Task | Among the entries below, find the lines holding "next" and copy them.
+++ The data +++
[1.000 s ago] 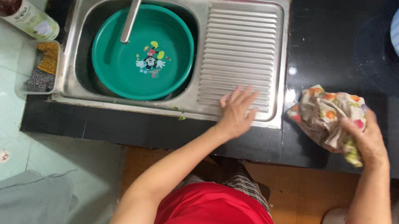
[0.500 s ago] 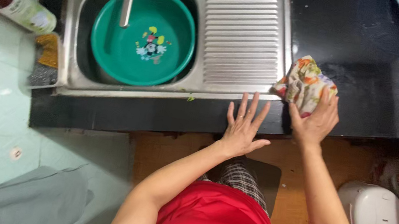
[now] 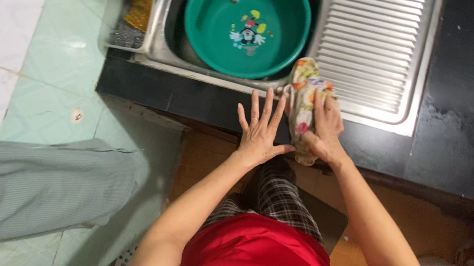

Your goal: The person retrieves a yellow melon from the floor, places it on the kitchen counter, and uses a knife to peel the skin off. The person then cuts the melon in half and places the halves into a blue colander.

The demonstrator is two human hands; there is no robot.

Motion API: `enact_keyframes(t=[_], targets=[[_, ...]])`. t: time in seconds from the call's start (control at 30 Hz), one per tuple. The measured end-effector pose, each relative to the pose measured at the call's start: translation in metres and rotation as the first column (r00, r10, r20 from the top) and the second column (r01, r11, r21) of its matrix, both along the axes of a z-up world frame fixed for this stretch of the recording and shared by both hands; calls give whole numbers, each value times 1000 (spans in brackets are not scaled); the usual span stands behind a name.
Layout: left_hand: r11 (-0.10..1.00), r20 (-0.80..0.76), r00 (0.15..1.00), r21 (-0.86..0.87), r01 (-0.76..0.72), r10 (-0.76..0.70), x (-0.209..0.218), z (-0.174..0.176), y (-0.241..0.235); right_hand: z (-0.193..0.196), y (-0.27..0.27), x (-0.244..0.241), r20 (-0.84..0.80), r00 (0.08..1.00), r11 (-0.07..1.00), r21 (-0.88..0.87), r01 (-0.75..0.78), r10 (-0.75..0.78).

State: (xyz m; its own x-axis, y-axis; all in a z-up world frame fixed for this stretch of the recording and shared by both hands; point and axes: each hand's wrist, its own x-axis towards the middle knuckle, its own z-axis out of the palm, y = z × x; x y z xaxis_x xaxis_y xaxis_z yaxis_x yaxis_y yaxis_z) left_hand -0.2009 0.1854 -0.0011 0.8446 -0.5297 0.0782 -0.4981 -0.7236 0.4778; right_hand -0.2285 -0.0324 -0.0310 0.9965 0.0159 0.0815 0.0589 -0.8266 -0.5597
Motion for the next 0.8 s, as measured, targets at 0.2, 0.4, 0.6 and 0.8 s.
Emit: enact_keyframes(t=[0.2, 0.4, 0.6, 0.8], targets=[[998, 42, 997, 4, -63, 63, 17, -1, 34, 49, 22, 44, -274, 885, 926, 150, -348, 377], [973, -2, 974, 30, -227, 228, 42, -6, 77, 56, 90, 114, -212, 829, 851, 30, -524, 518], [815, 103, 811, -158, -558, 576, 64, -22, 134, 38, 187, 175, 62, 732, 724, -224, -652, 678], [522, 113, 511, -127, -843, 852, 88, -25, 202, 36, 294, 218, 425, 501, 655, -432, -621, 754]])
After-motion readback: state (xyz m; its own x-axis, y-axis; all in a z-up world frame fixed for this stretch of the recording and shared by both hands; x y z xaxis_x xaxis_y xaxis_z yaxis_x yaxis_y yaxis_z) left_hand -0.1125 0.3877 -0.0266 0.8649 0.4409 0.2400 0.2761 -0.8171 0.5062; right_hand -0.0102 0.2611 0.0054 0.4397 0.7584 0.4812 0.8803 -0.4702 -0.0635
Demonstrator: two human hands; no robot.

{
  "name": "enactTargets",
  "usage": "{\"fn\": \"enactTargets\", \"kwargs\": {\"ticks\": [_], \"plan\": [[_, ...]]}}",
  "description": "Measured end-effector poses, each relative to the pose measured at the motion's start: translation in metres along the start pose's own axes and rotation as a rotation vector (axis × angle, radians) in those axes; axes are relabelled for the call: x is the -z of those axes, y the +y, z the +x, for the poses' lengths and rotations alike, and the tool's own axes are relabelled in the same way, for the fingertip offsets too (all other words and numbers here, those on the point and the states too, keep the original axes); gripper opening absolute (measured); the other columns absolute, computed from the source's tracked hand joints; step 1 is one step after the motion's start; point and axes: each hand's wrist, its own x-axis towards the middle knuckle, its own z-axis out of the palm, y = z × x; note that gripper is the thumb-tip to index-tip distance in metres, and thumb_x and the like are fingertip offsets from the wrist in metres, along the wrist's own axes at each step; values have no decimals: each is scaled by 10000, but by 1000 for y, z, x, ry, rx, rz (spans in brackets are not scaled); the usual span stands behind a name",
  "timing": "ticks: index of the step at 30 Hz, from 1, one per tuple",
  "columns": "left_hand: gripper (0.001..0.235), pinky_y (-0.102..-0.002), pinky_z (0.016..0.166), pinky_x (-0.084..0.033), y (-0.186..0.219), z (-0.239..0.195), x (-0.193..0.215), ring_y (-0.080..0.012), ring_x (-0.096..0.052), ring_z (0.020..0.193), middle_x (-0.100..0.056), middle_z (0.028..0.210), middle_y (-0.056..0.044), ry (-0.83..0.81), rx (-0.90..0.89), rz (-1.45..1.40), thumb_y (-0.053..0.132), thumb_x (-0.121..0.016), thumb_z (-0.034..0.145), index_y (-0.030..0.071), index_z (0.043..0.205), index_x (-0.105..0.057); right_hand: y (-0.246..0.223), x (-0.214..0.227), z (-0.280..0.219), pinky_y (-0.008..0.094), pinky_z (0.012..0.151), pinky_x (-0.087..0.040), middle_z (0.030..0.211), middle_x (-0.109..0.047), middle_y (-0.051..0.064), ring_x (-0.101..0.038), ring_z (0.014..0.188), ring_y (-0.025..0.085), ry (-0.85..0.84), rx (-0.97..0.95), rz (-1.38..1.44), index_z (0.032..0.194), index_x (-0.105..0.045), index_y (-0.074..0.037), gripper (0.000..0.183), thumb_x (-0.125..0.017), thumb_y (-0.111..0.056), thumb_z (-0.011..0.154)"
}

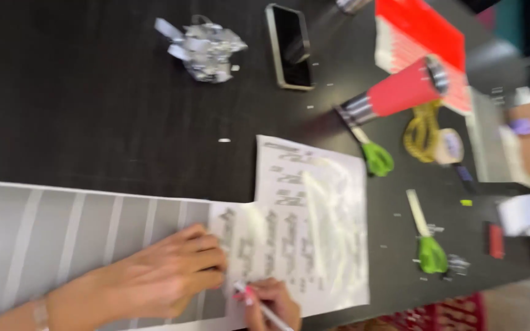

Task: Weeding excess vinyl from a sheet of cut decals using a weeding tool

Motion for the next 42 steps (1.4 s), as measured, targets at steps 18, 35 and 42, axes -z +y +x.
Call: {"fn": "enactTargets", "kwargs": {"ticks": [18,35,42], "plan": [[149,-396,826,-382,0,-1,0,-284,-487,814,-578,941,-99,79,56,8,-63,-541,891,36,792,-594,-20,14,6,257,652,-599,802,-814,97,-777,801,174,-260,-110,-66,882,-615,-73,92,-676,-87,949],[193,-371,695,-346,1,1,-2,-268,-456,730,-542,812,-68,125,-14,52,-81,-571,909,45,766,-598,-30,9,10,239,702,-616,877,-863,79,-772,860,135,-285,-160,-131,963,-695,-69,59,-700,-123,939],[199,-368,690,-363,7,4,1,-281,-474,759,-563,858,-98,158,-67,87,-107,-504,951,14,831,-607,-23,11,8,210,588,-551,881,-826,84,-711,693,86,-268,-197,-163,936,-731,-78,71,-732,-147,919]]}}
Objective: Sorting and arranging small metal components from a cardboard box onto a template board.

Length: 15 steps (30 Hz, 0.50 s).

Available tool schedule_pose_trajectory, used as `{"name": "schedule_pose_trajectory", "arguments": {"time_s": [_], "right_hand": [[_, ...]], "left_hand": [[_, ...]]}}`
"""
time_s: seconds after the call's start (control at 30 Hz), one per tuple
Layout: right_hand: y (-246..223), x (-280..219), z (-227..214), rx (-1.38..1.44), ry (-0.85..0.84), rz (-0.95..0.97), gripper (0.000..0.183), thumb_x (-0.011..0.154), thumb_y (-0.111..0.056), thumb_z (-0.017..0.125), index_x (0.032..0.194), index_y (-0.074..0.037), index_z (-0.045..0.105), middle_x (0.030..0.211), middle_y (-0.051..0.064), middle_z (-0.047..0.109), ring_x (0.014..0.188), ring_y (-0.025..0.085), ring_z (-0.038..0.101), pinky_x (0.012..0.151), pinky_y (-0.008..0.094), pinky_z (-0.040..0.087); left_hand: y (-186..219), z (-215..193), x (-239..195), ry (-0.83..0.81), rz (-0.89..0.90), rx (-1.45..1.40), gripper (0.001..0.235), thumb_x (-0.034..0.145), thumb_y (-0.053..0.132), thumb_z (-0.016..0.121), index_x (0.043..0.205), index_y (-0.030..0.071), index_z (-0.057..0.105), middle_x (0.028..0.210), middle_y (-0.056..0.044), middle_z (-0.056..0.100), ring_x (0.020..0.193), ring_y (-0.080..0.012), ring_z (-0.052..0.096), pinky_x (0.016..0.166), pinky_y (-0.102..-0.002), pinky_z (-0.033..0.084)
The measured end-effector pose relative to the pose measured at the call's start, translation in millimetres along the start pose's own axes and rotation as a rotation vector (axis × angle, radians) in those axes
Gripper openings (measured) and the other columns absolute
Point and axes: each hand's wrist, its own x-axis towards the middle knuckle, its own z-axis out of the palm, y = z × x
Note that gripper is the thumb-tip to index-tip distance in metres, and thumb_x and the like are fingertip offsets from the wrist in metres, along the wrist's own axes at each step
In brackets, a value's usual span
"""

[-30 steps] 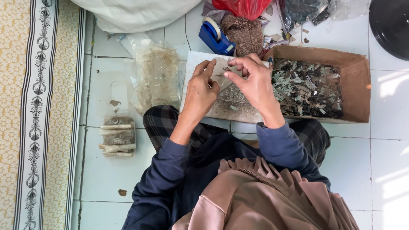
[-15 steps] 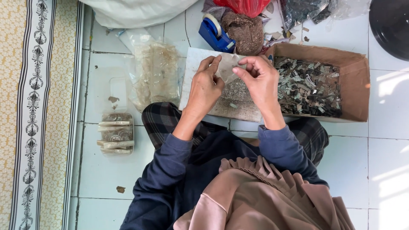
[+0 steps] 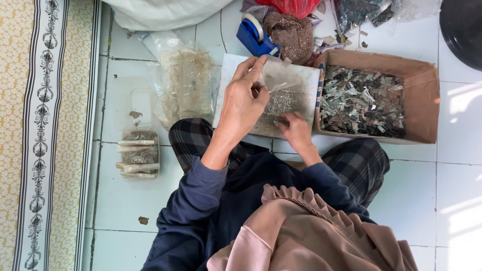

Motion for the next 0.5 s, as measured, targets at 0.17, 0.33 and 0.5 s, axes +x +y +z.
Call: {"name": "schedule_pose_trajectory", "arguments": {"time_s": [0.17, 0.33, 0.5], "right_hand": [[-1.3, -9.2, 16.6, -0.208, 0.21, -0.241, 0.022, 0.09, -0.028, 0.076, 0.107, -0.015, 0.073, 0.096, 0.005, 0.062, 0.098, 0.031, 0.064, 0.079, 0.045, 0.054], [16.6, 0.9, 26.3, -0.181, 0.148, -0.173, 0.017, 0.09, -0.03, 0.075, 0.1, -0.017, 0.073, 0.094, 0.002, 0.06, 0.097, 0.029, 0.065, 0.079, 0.043, 0.054], [-27.0, 12.4, -25.6, 0.458, 0.285, -0.004, 0.01, 0.089, -0.018, 0.083, 0.096, -0.02, 0.077, 0.08, -0.001, 0.072, 0.074, 0.015, 0.071, 0.064, 0.028, 0.053]], "left_hand": [[-44.8, 1.2, -0.4, 0.011, -0.048, 0.052, 0.057, 0.09, -0.009, 0.056, 0.147, -0.004, 0.05, 0.139, -0.027, 0.052, 0.087, -0.0269, 0.073, 0.071, -0.035, 0.063], [-30.8, -4.4, -0.7, 0.034, -0.069, 0.055, 0.057, 0.09, -0.007, 0.057, 0.146, -0.003, 0.051, 0.14, -0.027, 0.052, 0.088, -0.0276, 0.073, 0.072, -0.035, 0.064], [-39.4, -3.7, -0.3, 0.034, -0.072, 0.077, 0.058, 0.088, -0.007, 0.059, 0.145, -0.004, 0.053, 0.139, -0.027, 0.053, 0.087, -0.0287, 0.074, 0.072, -0.036, 0.064]]}}
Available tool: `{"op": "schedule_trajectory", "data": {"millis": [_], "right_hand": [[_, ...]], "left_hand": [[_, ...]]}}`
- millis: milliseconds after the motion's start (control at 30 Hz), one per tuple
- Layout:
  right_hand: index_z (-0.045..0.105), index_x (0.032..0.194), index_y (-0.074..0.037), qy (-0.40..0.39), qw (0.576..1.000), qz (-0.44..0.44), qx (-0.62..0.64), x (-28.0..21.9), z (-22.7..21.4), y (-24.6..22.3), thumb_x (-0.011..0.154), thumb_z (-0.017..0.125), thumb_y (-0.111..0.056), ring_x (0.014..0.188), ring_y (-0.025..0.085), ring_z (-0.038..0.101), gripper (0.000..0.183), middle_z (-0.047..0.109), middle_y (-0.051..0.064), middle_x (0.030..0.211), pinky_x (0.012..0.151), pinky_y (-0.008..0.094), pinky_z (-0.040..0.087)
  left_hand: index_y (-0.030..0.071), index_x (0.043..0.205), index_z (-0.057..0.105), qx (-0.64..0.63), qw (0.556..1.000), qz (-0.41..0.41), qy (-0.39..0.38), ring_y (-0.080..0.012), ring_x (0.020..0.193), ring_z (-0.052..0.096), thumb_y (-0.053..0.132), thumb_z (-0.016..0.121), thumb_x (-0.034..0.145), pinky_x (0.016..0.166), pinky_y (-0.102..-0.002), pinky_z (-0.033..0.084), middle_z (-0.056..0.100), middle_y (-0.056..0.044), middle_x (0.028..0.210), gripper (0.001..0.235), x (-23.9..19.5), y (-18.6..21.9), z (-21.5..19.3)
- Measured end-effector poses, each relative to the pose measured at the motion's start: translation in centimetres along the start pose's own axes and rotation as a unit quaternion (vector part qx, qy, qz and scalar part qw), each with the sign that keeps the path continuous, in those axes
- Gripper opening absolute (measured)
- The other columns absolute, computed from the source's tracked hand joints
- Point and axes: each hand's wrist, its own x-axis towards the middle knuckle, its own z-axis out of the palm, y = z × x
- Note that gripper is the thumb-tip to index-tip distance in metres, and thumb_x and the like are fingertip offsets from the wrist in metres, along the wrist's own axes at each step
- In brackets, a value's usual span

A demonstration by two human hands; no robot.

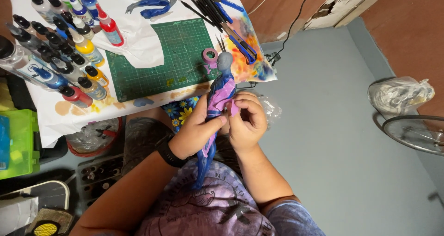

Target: Applying small pieces of pink putty to a blue figurine for detailing or repair at a craft station.

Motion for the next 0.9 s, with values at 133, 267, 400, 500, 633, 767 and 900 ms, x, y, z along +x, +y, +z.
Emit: {"op": "schedule_trajectory", "data": {"millis": [133,267,400,500,633,767,900], "right_hand": [[0.062,0.089,0.011,-0.002,1.0,-0.011,-0.01,0.3,0.1,-0.4,0.083,0.076,0.018,0.075,0.033,0.061,0.016,0.062,0.023,0.082,0.072,0.045,0.053],[0.063,0.087,0.01,-0.005,0.999,-0.026,-0.025,0.6,0.2,-0.6,0.083,0.077,0.016,0.072,0.034,0.061,0.015,0.063,0.023,0.08,0.069,0.045,0.053],[0.063,0.087,0.01,-0.005,0.999,-0.035,-0.03,0.5,0.2,-0.6,0.083,0.076,0.016,0.071,0.034,0.061,0.015,0.063,0.023,0.08,0.068,0.044,0.053],[0.063,0.087,0.009,-0.003,0.999,-0.036,-0.026,0.4,0.1,-0.4,0.083,0.077,0.015,0.071,0.034,0.061,0.016,0.064,0.023,0.08,0.068,0.044,0.053],[0.063,0.087,0.01,-0.003,0.999,-0.038,-0.027,0.5,0.1,-0.6,0.083,0.077,0.015,0.07,0.034,0.061,0.015,0.063,0.023,0.079,0.067,0.044,0.053],[0.064,0.088,0.011,-0.006,0.999,-0.033,-0.025,0.4,0.2,-0.7,0.082,0.078,0.015,0.07,0.035,0.06,0.016,0.063,0.024,0.079,0.067,0.045,0.053],[0.063,0.09,0.01,0.002,1.0,0.0,0.002,0.0,0.1,-0.7,0.087,0.073,0.013,0.073,0.034,0.06,0.011,0.062,0.023,0.08,0.07,0.044,0.052]], "left_hand": [[0.003,0.154,0.036,0.013,1.0,0.005,0.003,-0.0295,0.136,0.046,0.019,0.059,0.099,0.113,-0.051,0.038,0.051,-0.023,0.146,0.061,-0.1,0.4,0.1],[0.005,0.154,0.037,0.031,0.999,-0.006,0.008,-0.0326,0.137,0.047,0.023,0.054,0.102,0.114,-0.052,0.036,0.05,-0.024,0.146,0.058,-0.2,0.4,0.3],[0.002,0.151,0.04,0.039,0.999,-0.002,0.014,-0.0338,0.132,0.052,0.023,0.051,0.104,0.113,-0.053,0.037,0.054,-0.026,0.141,0.053,0.0,0.2,0.2],[0.002,0.149,0.044,0.027,0.999,0.003,0.019,-0.0314,0.129,0.054,0.023,0.051,0.104,0.113,-0.053,0.038,0.057,-0.025,0.137,0.05,0.0,-1.6,-0.1],[0.002,0.146,0.048,0.02,0.999,0.007,0.028,-0.0285,0.125,0.055,0.022,0.052,0.104,0.112,-0.052,0.039,0.06,-0.024,0.132,0.046,-0.1,-1.8,-0.1],[0.004,0.142,0.052,0.034,0.999,0.012,0.032,-0.0236,0.122,0.057,0.028,0.052,0.106,0.109,-0.048,0.043,0.064,-0.02,0.128,0.043,-0.1,-1.0,0.0],[0.002,0.137,0.055,0.028,0.999,0.009,0.027,-0.0242,0.114,0.06,0.029,0.051,0.106,0.107,-0.048,0.046,0.066,-0.02,0.121,0.041,-0.2,0.3,0.0]]}}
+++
Result of this task |
Motion for the next 0.8 s, as measured, targets at 0.2, 0.4, 0.6 and 0.8 s.
Motion for the next 42 steps (1.4 s), as measured, targets at steps 18, 35 and 42, axes -z +y +x.
Motion for the next 0.5 s, as measured, targets at 0.17, 0.33 and 0.5 s, axes +x +y +z.
Motion for the next 0.9 s, with values at 133, 267, 400, 500, 633, 767 and 900 ms, x, y, z along +x, +y, +z.

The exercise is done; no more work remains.